A self-professed "city girl" who came to work in Bank of America in Carrick-on-Shannon around 2000, this native of Estonia discovered the health benefits of quails' eggs long before she got interested in the nutritional and cosmetic properties of donkey milk.
"I lost my job and my health at the same time," says the former public relations consultant, who was made redundant when the crash came in 2008. "I had two frozen shoulders. I could pretty much not do anything."
When Tiina first came to Ireland, she lived and worked in Dublin but spent her free time travelling around the country with friends, seeing the famous sights.
She fell in love with the Leitrim landscape, with its bounty of lakes and hills, and settled down in Foxfield. Battling with the shoulder problem, she bought 12 quails.
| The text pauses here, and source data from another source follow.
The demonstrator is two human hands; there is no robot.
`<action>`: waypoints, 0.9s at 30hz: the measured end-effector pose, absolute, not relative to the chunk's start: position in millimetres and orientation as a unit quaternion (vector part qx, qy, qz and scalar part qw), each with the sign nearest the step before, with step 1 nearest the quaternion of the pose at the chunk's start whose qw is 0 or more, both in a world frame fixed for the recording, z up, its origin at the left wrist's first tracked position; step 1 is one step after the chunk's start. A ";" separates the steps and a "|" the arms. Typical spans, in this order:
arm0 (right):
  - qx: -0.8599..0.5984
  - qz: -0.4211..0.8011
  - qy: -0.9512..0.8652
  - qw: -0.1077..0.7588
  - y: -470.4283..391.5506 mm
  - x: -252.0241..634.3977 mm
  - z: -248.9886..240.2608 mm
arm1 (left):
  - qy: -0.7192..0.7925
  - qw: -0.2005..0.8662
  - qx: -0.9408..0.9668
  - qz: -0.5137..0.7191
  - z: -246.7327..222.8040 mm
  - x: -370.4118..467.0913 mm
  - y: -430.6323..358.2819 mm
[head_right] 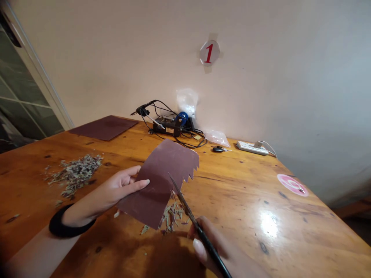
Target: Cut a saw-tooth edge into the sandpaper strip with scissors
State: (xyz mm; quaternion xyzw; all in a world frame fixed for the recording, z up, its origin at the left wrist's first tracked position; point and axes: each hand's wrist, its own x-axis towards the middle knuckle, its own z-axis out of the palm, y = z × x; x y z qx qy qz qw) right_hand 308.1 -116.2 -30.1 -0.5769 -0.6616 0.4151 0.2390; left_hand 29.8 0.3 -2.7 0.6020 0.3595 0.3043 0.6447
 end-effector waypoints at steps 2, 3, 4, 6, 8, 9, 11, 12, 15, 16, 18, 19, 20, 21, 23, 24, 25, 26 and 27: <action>-0.584 0.420 -0.654 0.233 -116.0 307.4 -33.4 | 0.361 0.640 0.612 0.295 -3.3 29.9 0.6; -0.586 0.423 -0.652 0.229 -115.9 307.2 -35.5 | 0.365 0.636 0.616 0.288 -3.4 29.7 0.6; -0.587 0.426 -0.651 0.225 -115.9 307.2 -37.7 | 0.369 0.635 0.617 0.283 -3.5 29.5 0.5; -0.594 0.431 -0.644 0.217 -116.7 307.6 -42.0 | 0.371 0.637 0.614 0.282 -3.2 28.9 -0.1; -0.606 0.433 -0.634 0.209 -117.9 308.8 -43.9 | 0.371 0.640 0.610 0.284 -2.7 28.3 -0.6; -0.612 0.433 -0.629 0.207 -118.1 309.8 -43.2 | 0.369 0.641 0.609 0.285 -2.5 28.1 -0.6; -0.611 0.437 -0.630 0.199 -116.5 312.7 -37.6 | 0.365 0.644 0.607 0.290 -2.6 27.5 -0.2; -0.602 0.439 -0.638 0.195 -114.7 314.4 -33.1 | 0.360 0.647 0.605 0.293 -2.9 27.2 0.3; -0.566 0.456 -0.662 0.180 -108.1 318.6 -18.9 | 0.356 0.642 0.616 0.287 -3.5 25.9 2.2; -0.558 0.463 -0.666 0.177 -106.7 319.0 -16.0 | 0.357 0.635 0.626 0.278 -3.3 25.4 2.7; -0.549 0.483 -0.658 0.179 -106.7 317.6 -15.0 | 0.350 0.627 0.643 0.266 -1.9 24.7 2.9; -0.545 0.497 -0.651 0.181 -107.8 316.0 -16.7 | 0.341 0.630 0.645 0.266 -0.8 24.6 2.7; -0.543 0.508 -0.642 0.187 -109.5 314.0 -19.3 | 0.329 0.637 0.643 0.270 0.5 24.7 2.2; -0.540 0.517 -0.635 0.194 -111.3 312.0 -22.3 | 0.319 0.643 0.640 0.273 1.7 24.8 1.7; -0.531 0.523 -0.633 0.206 -114.7 308.8 -26.8 | 0.314 0.648 0.638 0.274 3.1 25.0 0.9; -0.528 0.521 -0.637 0.210 -116.0 308.0 -27.3 | 0.317 0.646 0.639 0.271 3.0 24.9 0.7; -0.525 0.517 -0.642 0.212 -116.9 307.9 -26.5 | 0.321 0.643 0.641 0.268 2.4 24.7 0.8; -0.522 0.514 -0.646 0.214 -117.6 308.4 -24.5 | 0.326 0.641 0.643 0.264 1.5 24.4 1.1; -0.519 0.512 -0.650 0.214 -118.2 309.4 -21.6 | 0.329 0.639 0.645 0.258 0.4 24.1 1.5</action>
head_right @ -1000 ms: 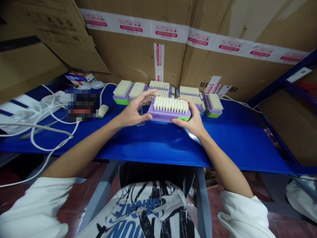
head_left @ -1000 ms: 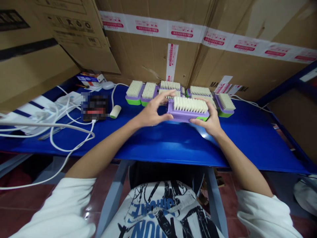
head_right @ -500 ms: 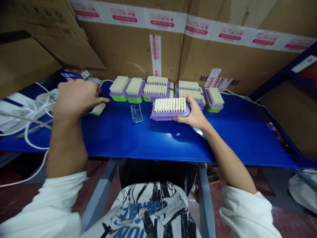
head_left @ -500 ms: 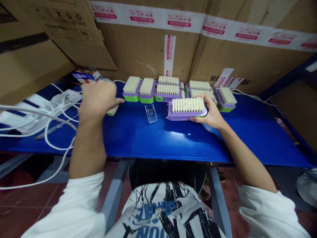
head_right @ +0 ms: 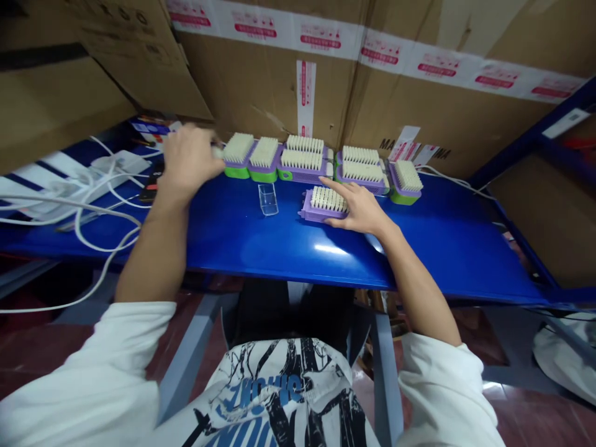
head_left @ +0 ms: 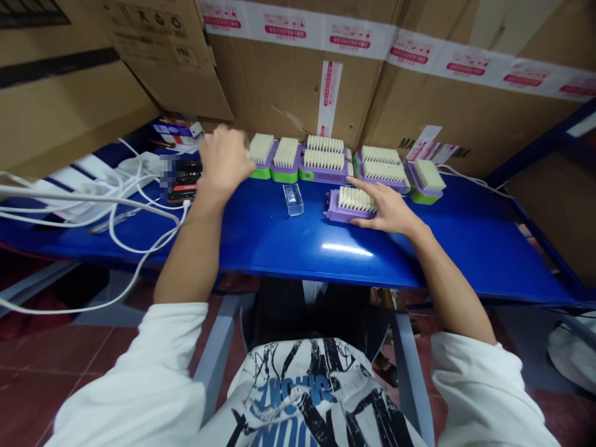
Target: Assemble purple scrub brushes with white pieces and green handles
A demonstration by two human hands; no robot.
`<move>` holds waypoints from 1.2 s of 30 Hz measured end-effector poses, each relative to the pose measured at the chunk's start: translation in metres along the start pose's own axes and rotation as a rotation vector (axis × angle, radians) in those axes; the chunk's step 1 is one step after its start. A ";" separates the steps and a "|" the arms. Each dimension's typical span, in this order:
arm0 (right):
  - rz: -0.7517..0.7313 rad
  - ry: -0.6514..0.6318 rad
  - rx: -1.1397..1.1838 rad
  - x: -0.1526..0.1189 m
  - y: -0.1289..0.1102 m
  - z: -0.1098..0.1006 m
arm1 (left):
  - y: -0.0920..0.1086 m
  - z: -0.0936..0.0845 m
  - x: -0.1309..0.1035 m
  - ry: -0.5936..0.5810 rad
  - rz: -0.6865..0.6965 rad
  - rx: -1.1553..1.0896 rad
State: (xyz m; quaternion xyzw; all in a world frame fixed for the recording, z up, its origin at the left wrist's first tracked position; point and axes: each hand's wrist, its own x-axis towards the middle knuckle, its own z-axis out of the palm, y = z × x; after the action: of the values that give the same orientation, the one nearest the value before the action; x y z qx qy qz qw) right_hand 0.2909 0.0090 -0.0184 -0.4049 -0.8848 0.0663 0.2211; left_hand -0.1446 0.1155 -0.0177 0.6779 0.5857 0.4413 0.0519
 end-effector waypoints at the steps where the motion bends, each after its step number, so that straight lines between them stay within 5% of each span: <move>1: 0.004 0.046 -0.023 0.002 -0.002 0.004 | 0.016 0.001 -0.004 0.030 0.102 -0.128; 6: 0.000 0.419 -0.027 0.007 -0.016 0.019 | 0.091 0.030 -0.033 -0.018 0.300 -0.626; 10: -0.021 0.497 -0.109 0.009 -0.028 0.023 | 0.120 0.048 -0.057 -0.088 0.305 -0.820; 16: -0.084 0.556 -0.248 0.008 -0.035 0.028 | 0.136 0.045 -0.077 -0.070 0.309 -0.758; 22: -0.032 0.437 -0.288 0.003 -0.035 0.031 | 0.142 0.037 -0.085 -0.054 0.363 -0.712; 32: 0.091 0.425 -0.211 0.002 -0.059 0.043 | 0.154 0.059 -0.106 0.177 0.281 -0.744; 36: 0.150 0.480 -0.174 0.003 -0.070 0.053 | 0.161 0.061 -0.114 0.071 0.322 -0.723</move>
State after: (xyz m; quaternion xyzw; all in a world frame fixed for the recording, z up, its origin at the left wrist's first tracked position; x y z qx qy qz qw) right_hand 0.2178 -0.0320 -0.0446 -0.4908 -0.7770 -0.0916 0.3835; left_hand 0.0244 -0.0028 -0.0213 0.6833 0.2805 0.6446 0.1971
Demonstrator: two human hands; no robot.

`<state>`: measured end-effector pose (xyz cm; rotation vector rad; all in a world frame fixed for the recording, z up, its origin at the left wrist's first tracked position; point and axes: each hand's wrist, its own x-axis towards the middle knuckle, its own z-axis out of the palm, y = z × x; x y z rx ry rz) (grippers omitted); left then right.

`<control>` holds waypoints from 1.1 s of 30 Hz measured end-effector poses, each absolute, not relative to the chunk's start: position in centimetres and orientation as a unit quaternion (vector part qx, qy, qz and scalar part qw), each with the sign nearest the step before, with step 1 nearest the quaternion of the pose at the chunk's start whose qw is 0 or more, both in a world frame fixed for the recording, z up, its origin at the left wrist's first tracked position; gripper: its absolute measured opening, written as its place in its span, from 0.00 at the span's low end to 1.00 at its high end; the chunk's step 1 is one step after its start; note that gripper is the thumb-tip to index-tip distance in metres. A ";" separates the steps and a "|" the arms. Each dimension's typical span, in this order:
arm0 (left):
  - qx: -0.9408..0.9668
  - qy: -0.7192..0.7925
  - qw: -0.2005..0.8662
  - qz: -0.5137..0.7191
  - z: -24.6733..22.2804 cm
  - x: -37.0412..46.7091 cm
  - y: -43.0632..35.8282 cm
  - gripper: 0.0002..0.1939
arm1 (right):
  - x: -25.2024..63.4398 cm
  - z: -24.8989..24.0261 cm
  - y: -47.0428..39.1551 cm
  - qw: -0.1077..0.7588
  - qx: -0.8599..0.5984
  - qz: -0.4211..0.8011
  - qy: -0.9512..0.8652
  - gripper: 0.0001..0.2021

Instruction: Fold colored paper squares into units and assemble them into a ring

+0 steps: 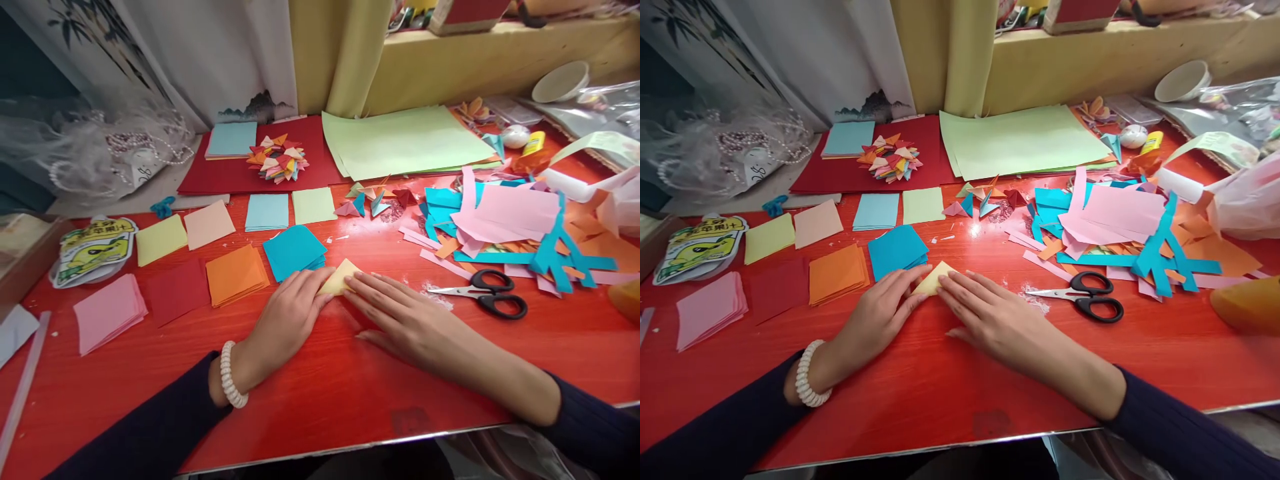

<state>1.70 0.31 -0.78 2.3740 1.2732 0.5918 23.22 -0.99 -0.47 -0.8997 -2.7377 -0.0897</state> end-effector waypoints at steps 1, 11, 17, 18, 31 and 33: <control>0.845 0.455 0.186 0.211 -0.8 1.7 0.3 0.17 | 23.3 -0.5 -0.5 0.124 -0.297 -0.033 -0.946 0.23; 0.860 0.429 0.153 0.230 -0.6 1.6 0.3 0.13 | 23.6 -1.2 0.1 0.151 -0.287 -0.012 -0.946 0.22; 0.870 0.411 0.155 0.224 -0.7 1.5 0.2 0.13 | 23.4 -0.7 -0.5 0.179 -0.284 -0.042 -0.941 0.20; 0.872 0.409 0.153 0.221 -0.7 1.5 0.2 0.12 | 23.4 -0.6 -0.6 0.180 -0.282 -0.039 -0.942 0.20; 0.904 0.368 0.070 0.206 -0.9 1.4 -0.1 0.13 | 23.0 -1.6 -0.5 0.173 -0.317 0.040 -0.932 0.21; 0.906 0.363 0.065 0.209 -0.9 1.4 -0.1 0.13 | 23.0 -1.5 -0.5 0.168 -0.318 0.047 -0.932 0.21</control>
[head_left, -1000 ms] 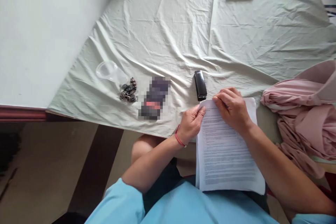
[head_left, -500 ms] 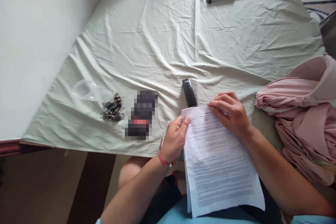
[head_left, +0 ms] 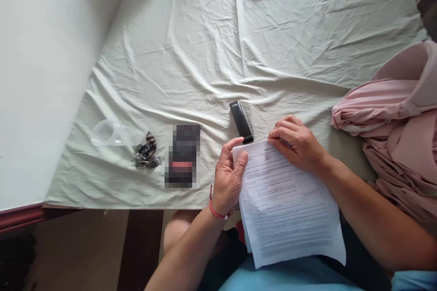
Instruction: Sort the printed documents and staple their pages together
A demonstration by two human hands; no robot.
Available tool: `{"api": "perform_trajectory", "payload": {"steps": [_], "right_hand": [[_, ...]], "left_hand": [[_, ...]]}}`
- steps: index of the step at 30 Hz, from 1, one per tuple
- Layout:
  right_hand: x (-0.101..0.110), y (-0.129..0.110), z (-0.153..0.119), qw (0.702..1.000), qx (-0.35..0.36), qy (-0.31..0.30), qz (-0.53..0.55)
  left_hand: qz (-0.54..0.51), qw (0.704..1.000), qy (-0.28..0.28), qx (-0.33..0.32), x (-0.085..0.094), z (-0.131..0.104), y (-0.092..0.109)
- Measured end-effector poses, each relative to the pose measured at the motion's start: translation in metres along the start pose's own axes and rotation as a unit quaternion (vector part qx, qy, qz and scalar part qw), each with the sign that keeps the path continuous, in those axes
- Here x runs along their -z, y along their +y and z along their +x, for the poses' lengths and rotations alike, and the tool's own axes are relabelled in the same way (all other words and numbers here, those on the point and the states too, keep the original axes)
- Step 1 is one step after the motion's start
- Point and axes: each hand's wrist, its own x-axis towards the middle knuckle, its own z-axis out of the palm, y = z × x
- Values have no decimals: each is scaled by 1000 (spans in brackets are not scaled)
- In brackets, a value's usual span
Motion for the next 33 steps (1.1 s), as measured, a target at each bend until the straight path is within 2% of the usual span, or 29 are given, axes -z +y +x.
{"api": "perform_trajectory", "payload": {"steps": [2,11,19,27,33], "right_hand": [[0,0,0,1000,0,-6,5],[1,-1,0,999,-16,-34,16],[2,-3,0,998,-18,-64,16],[-1,-4,0,996,-22,-79,21],[-1,-3,-1,997,-15,-66,46]], "left_hand": [[10,1000,-9,-17,0,1,2],[-10,999,-52,-13,1,4,1],[26,1000,-7,-3,-1,4,2],[48,999,-8,-18,-1,4,5],[54,998,-5,-12,0,4,4]]}}
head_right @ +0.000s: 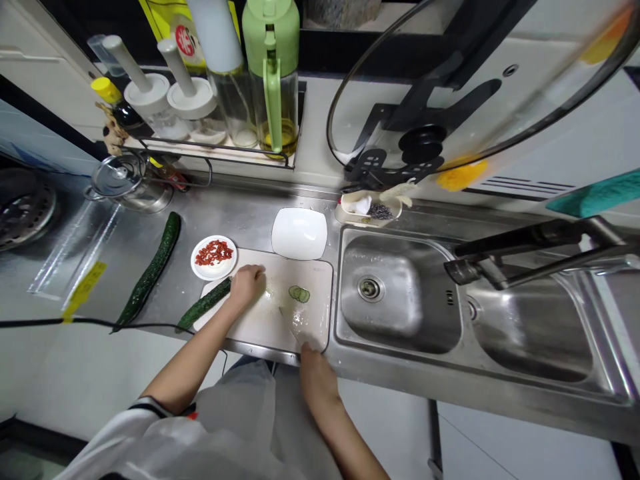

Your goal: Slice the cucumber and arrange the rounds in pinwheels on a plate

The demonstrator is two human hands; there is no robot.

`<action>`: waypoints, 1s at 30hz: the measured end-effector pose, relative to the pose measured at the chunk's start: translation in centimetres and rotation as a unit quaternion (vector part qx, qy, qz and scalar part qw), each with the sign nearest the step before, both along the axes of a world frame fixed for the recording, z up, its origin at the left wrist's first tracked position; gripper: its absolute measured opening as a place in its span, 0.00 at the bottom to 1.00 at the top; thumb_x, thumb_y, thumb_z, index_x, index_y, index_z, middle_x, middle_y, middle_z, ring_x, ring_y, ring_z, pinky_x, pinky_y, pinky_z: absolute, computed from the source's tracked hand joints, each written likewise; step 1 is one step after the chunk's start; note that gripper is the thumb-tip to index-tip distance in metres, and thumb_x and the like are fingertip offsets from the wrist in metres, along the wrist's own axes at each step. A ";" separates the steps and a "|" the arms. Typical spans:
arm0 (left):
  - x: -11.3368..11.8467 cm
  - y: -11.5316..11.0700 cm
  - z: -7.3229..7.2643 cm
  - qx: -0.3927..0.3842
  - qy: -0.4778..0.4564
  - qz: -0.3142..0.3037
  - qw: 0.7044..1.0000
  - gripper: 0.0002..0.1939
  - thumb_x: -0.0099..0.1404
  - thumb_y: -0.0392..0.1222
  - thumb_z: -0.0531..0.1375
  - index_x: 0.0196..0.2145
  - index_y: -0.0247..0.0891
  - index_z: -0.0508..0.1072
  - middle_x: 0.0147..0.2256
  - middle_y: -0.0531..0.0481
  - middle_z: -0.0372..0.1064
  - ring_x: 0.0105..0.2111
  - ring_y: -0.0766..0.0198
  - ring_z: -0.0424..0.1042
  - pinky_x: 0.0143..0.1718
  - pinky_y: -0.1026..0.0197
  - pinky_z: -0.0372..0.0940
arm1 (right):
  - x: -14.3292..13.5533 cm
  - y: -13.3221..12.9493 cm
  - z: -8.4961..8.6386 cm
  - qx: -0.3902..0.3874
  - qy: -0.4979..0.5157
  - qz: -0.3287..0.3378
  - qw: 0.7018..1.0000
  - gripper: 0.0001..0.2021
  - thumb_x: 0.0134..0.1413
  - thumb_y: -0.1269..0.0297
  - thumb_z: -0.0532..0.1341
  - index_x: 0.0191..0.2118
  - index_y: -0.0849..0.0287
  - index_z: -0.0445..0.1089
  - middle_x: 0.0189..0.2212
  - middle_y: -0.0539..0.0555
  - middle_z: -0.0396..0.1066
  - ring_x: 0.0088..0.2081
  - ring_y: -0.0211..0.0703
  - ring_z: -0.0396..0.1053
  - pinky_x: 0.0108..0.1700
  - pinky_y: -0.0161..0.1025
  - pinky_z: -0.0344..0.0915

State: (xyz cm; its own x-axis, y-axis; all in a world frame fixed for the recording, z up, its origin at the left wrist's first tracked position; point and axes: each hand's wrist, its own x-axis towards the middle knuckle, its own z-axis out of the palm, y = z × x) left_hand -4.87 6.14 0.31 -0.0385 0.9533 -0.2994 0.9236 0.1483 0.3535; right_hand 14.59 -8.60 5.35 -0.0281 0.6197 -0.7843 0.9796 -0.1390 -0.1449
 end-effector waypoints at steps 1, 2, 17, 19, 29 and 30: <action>0.8 -0.2 -0.1 -0.015 -0.018 -0.012 1.000 0.14 0.61 0.35 0.53 0.41 0.40 0.74 0.40 0.45 0.71 0.42 0.60 0.67 0.43 0.63 0.59 | -0.1 0.1 0.2 -0.002 -0.003 0.001 1.000 0.22 0.54 0.83 0.42 0.48 0.64 0.66 0.39 0.61 0.74 0.42 0.46 0.73 0.36 0.34 0.63; 1.6 -0.3 -0.2 -0.032 -0.033 -0.021 0.999 0.12 0.61 0.35 0.53 0.40 0.40 0.74 0.39 0.45 0.71 0.41 0.60 0.67 0.43 0.63 0.59 | -0.1 0.2 0.3 -0.004 -0.006 0.001 1.000 0.22 0.54 0.83 0.42 0.48 0.64 0.66 0.39 0.61 0.74 0.42 0.46 0.73 0.36 0.34 0.63; 7.6 -1.5 -1.6 -0.120 -0.059 0.004 0.991 0.06 0.59 0.37 0.57 0.33 0.35 0.74 0.38 0.40 0.71 0.41 0.56 0.69 0.38 0.60 0.61 | -0.2 0.1 0.3 -0.006 0.002 -0.018 1.000 0.22 0.55 0.82 0.41 0.46 0.64 0.66 0.38 0.63 0.74 0.41 0.48 0.73 0.35 0.36 0.66; 7.7 -1.5 -1.6 -0.132 -0.061 0.013 0.989 0.06 0.59 0.37 0.57 0.32 0.35 0.74 0.39 0.40 0.72 0.41 0.56 0.70 0.37 0.61 0.61 | -0.2 0.1 0.4 -0.005 0.004 -0.018 1.000 0.22 0.55 0.83 0.41 0.46 0.64 0.66 0.38 0.63 0.74 0.41 0.47 0.74 0.35 0.36 0.66; 7.7 -2.0 -1.5 -0.119 -0.091 0.001 0.989 0.07 0.61 0.36 0.56 0.37 0.38 0.71 0.35 0.46 0.73 0.36 0.61 0.70 0.36 0.63 0.60 | -0.1 0.0 -0.1 -0.001 0.003 -0.016 1.000 0.21 0.56 0.83 0.42 0.47 0.63 0.65 0.38 0.62 0.74 0.41 0.46 0.74 0.36 0.35 0.66; 7.6 -2.1 -1.6 -0.122 -0.093 0.005 0.988 0.07 0.61 0.36 0.56 0.38 0.38 0.70 0.34 0.46 0.73 0.35 0.62 0.70 0.35 0.63 0.60 | -0.1 0.1 0.0 -0.003 0.002 -0.016 1.000 0.21 0.56 0.82 0.42 0.47 0.63 0.65 0.38 0.62 0.74 0.41 0.47 0.74 0.36 0.35 0.66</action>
"They literally saved my life," she says.
Initially she consumed every egg produced on the one-acre holding, still known as 12 Quail Farm, and she is convinced that the eggs cured her shoulder.
"The 12 birds kept me company and I ate every single egg. I had them raw, boiled, in salads, and then in a couple of months my hands started to move - all because of quail eggs, so I wanted to help other people."
She invested gradually in more quail until she had four different breeds and hundreds of birds, and soon some of the top restauranteurs in the country, including celebrity chef Neven Maguire, came calling, looking for both the eggs and the birds.
The quail business was soon "flying", so much so that Tiina's daughter Liisa Keranen, an IT professional, came on board.
The pair brought in a marketing manager Cianan Redmond, who is particularly pleased with how the latest venture has taken off.
"I started the soap as a hobby but it has turned into a business," says Tiina. "The speciality of the soap is that it is antiseptic and moisturises the skin."
Covid-19 has shut the doors of the gift shops at home and abroad who were selling the hand-sculpted soaps, but the preoccupation with hand-washing has opened doors online.
The soap is being marketed as an effective balm for people whose hands are cracked from over-exposure to sanitisers.
Tiina first started selling her soaps at local farmers' markets but soon built up a clientele among gift shops throughout Ireland, the UK, the US and France. Until recently, her soaps were selling in 70 shops around the world.
A Chinese distributor with access to 5,000 shops in China, who saw the product for sale on the Wild Atlantic Way, had expressed an interest in doing business.
"And then up comes coronavirus and all these retail outlets have temporarily closed," says Cianan.
"The clients we had were ordering 50 to 100 soaps but we are now doing a lot of online sales to individuals who are buying up to half a dozen soaps."
Tiina had also won new clients at Showcase Ireland, the annual trade show for the creative sector, including an order from 'Irish at Heart', whose customers pay a regular subscription for a monthly gift box of crafts from Ireland.
"This week we are delivering our second order of over 1,000 soaps to them," Cianan says. "We're doing lavender shapes. It's like being in a field of lavender."
Cianan is often asked how many donkeys they need to meet demand for the soaps, but in fact the key ingredient comes as powdered milk from Greece and Portugal.
"We would need to have 700 donkeys, like Cleopatra," explains Tiina, referring to the legend that the Egyptian queen bathed in donkey's milk daily because of its rejuvenating qualities.
Cianan says donkeys barely produce a litre of milk a day, compared to around 24 litres for cows.
Pope Francis did his bit to promote donkey milk a few years ago when he said that as a child in Argentina he got it to supplement his mother's milk.
She says that imported clays add colour to soaps, while essential oils provide the distinctive scents.
"To make good soap you need to be in a good mood. You need to be in love with what you are doing," she says, adding that her base in Leitrim helps in this regard.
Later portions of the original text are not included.